-- Task objective --
Keep every line in which "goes" occurs and drop the rest of the data.

-- Exercise data --

◇ ◇ ◇ ◇ ◇

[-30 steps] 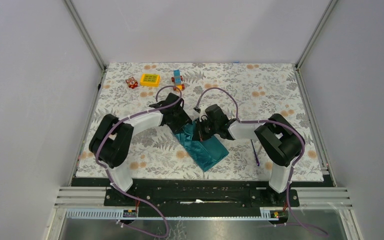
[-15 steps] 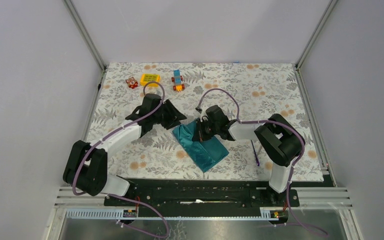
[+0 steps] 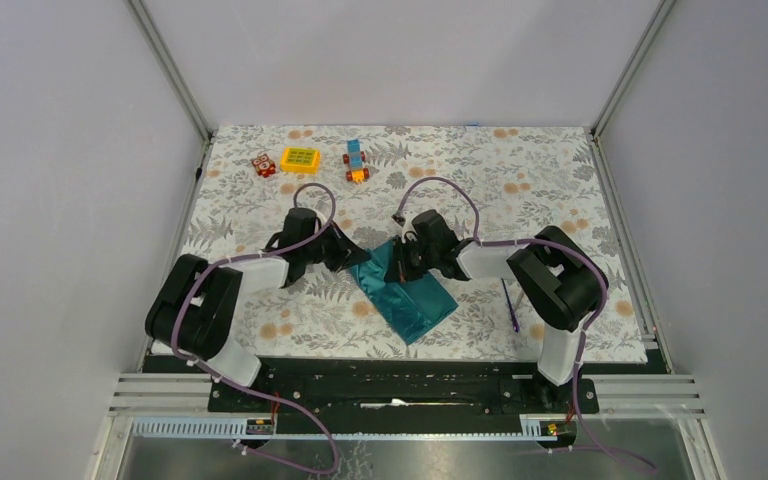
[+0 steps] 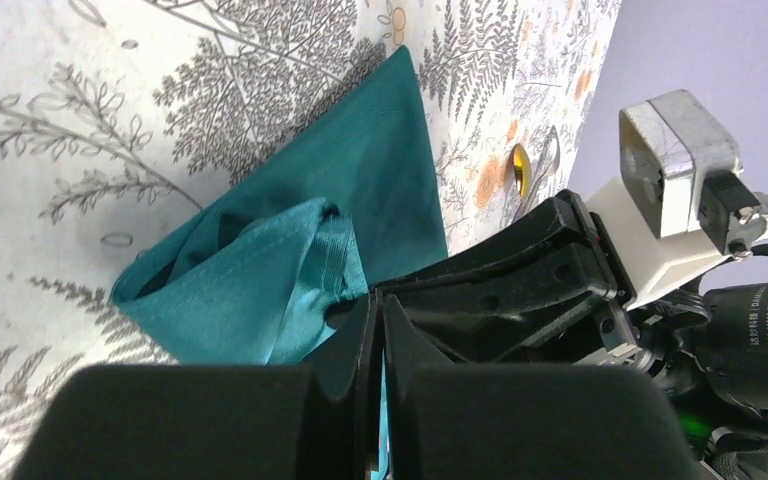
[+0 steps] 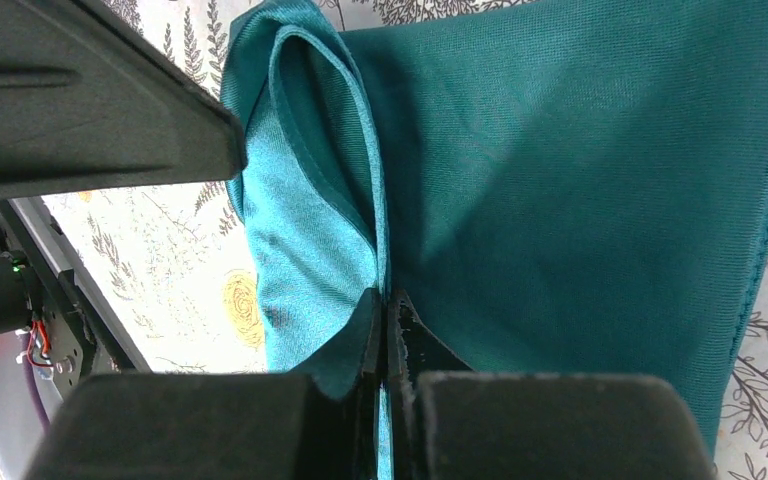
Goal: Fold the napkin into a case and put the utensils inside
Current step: Smooth out the 2/3-rectangle-folded napkin at the center of the board.
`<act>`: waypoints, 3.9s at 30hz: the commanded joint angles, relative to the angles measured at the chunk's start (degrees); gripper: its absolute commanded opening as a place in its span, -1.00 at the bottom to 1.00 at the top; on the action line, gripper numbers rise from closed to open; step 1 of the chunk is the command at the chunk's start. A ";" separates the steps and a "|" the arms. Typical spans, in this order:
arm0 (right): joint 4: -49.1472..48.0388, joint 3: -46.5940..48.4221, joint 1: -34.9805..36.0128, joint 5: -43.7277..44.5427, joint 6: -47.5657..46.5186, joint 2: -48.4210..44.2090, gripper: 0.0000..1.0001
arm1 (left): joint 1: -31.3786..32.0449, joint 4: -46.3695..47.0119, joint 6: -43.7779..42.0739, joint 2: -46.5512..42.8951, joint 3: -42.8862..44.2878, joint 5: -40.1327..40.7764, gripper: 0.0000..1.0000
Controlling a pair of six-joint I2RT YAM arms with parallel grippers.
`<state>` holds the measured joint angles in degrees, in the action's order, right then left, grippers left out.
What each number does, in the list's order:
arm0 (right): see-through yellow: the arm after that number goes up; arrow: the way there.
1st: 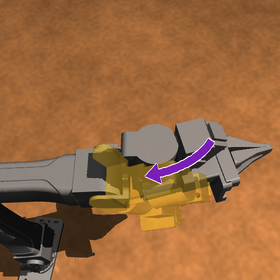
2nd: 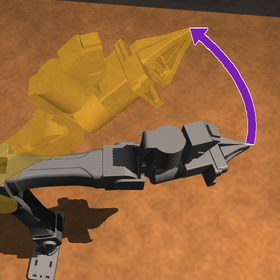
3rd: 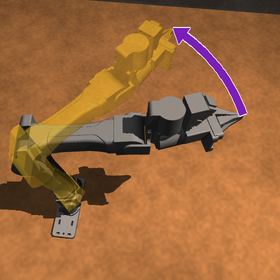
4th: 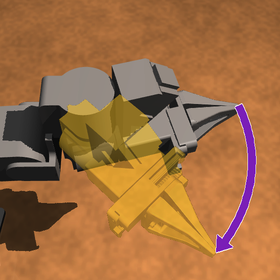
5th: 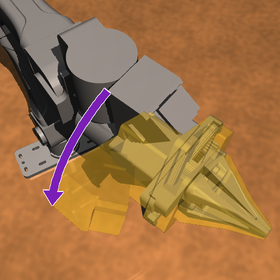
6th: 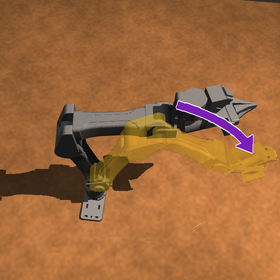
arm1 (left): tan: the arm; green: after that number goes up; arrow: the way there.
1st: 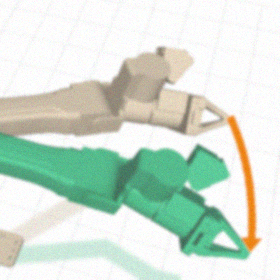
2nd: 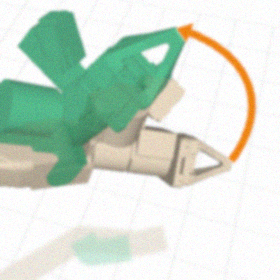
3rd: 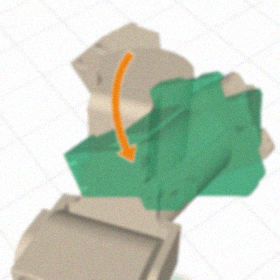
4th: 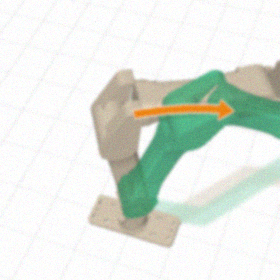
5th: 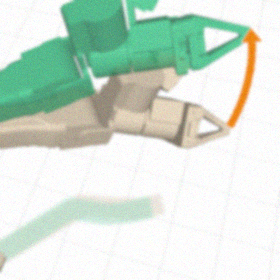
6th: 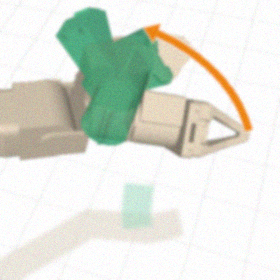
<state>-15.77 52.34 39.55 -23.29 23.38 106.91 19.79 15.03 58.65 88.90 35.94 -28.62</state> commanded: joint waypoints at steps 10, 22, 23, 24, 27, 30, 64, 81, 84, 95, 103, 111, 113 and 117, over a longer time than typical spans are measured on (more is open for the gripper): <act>2.74 3.96 -0.44 -0.47 -1.63 1.13 -0.94 | -0.67 12.61 -1.87 9.47 2.24 -1.96 -0.96; 16.08 8.73 -0.34 -6.22 0.14 -8.14 0.32 | -1.22 16.07 -2.10 13.76 0.43 -3.04 -0.99; 9.01 7.89 -0.28 -13.61 1.65 -6.94 0.36 | -1.24 15.86 -2.21 13.84 0.36 -2.91 -0.99; 4.43 7.19 -0.16 -19.48 3.43 -5.52 0.38 | -1.37 15.83 -2.23 13.96 0.28 -2.77 -0.99; -5.92 4.80 0.45 -26.51 5.84 -3.00 0.65 | -1.80 15.82 -2.06 14.57 0.32 -2.75 -0.99; -12.68 5.04 0.45 -32.81 7.69 0.84 0.71 | -1.95 16.15 -1.80 15.32 0.48 -3.11 -0.99; -15.21 -23.20 1.32 -27.48 11.34 -9.65 0.63 | -2.21 18.53 -1.18 20.08 0.35 -4.34 -1.00; 2.62 -21.66 0.77 -16.13 9.99 -23.58 0.65 | -2.13 10.14 -2.11 11.09 4.15 -9.46 -0.36; 3.50 -17.26 0.55 -14.49 10.11 -20.69 0.60 | -2.13 6.88 -3.27 8.41 5.90 -10.68 -0.11; 3.69 -2.66 0.84 -11.63 10.92 -8.34 0.19 | -3.40 -1.18 -6.38 1.39 6.57 -9.89 0.12; 3.75 8.94 1.15 -7.85 10.95 2.83 -0.06 | -7.19 -6.10 -8.73 -1.00 3.06 -8.83 -0.01; 3.84 18.11 -0.42 -5.26 10.52 11.99 -0.04 | -7.75 -10.36 -11.02 -6.45 -0.23 -7.27 0.06; 4.93 20.00 -1.13 -4.88 9.94 12.98 -0.02 | -7.75 -11.30 -11.88 -8.15 -1.12 -6.91 0.07; 7.32 22.01 -1.96 -3.84 8.42 14.43 0.01 | -7.75 -12.35 -12.51 -10.27 -2.71 -6.65 0.08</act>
<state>-11.09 71.31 39.00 -29.80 34.13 119.68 12.21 3.36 48.38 81.38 34.50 -36.40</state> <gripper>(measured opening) 0.497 0.540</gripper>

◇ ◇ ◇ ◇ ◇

-- The answer --
arm0 (right): see-through yellow: the arm after that number goes up; arrow: the way there.
arm1 (left): tan: the arm; green: after that number goes up; arrow: the way there.

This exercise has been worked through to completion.